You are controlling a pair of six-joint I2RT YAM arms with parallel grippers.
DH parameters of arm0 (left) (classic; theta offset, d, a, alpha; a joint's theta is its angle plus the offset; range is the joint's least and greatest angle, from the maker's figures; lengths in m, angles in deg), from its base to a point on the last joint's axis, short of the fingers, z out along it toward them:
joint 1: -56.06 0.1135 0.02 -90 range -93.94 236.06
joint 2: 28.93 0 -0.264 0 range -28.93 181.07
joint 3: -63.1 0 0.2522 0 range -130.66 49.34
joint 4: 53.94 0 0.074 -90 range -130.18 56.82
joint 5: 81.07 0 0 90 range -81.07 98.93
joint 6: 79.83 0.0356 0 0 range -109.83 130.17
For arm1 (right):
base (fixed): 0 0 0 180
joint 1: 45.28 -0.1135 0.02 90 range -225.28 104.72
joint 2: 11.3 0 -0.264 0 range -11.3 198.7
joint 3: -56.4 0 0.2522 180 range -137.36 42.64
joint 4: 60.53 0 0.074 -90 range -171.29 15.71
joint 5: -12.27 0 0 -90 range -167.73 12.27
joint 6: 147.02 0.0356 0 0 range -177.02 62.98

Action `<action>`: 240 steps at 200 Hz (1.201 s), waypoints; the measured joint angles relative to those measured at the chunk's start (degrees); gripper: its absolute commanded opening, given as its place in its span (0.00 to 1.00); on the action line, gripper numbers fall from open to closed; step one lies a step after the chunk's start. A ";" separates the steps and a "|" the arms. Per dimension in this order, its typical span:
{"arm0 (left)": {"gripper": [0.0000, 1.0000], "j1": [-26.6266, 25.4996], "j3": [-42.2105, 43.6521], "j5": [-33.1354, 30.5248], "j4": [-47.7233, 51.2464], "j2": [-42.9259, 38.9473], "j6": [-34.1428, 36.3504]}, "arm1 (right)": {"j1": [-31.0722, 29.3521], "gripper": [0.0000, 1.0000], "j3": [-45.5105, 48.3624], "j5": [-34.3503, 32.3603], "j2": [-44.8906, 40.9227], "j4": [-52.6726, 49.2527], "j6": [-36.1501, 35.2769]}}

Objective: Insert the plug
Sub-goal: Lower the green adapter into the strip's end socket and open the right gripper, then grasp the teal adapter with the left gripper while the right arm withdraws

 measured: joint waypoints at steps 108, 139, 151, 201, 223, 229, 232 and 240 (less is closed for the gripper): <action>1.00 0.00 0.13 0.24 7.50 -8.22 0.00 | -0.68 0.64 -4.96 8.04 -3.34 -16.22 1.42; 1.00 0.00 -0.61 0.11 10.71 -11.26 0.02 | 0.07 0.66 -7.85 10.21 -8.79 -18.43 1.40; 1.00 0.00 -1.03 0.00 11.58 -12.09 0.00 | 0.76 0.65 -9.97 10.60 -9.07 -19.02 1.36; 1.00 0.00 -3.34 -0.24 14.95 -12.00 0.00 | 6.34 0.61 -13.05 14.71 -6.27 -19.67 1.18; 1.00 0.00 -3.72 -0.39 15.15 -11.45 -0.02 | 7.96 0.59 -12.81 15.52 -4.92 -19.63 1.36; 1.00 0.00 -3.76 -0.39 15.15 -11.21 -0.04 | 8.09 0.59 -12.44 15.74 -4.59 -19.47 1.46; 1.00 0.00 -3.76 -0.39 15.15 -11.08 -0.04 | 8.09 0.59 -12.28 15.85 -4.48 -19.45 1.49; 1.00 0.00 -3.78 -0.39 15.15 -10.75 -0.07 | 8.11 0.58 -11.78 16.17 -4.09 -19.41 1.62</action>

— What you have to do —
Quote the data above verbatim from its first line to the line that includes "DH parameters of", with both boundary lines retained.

— Your response —
You are controlling a pair of six-joint I2RT YAM arms with parallel grippers.
DH parameters of arm0 (left) (classic; theta offset, d, a, alpha; a joint's theta is its angle plus the offset; range is the joint's least and greatest angle, from the maker's figures; lengths in m, angles in deg), from its base to a point on the last joint's axis, short of the fingers, z out along it toward them:

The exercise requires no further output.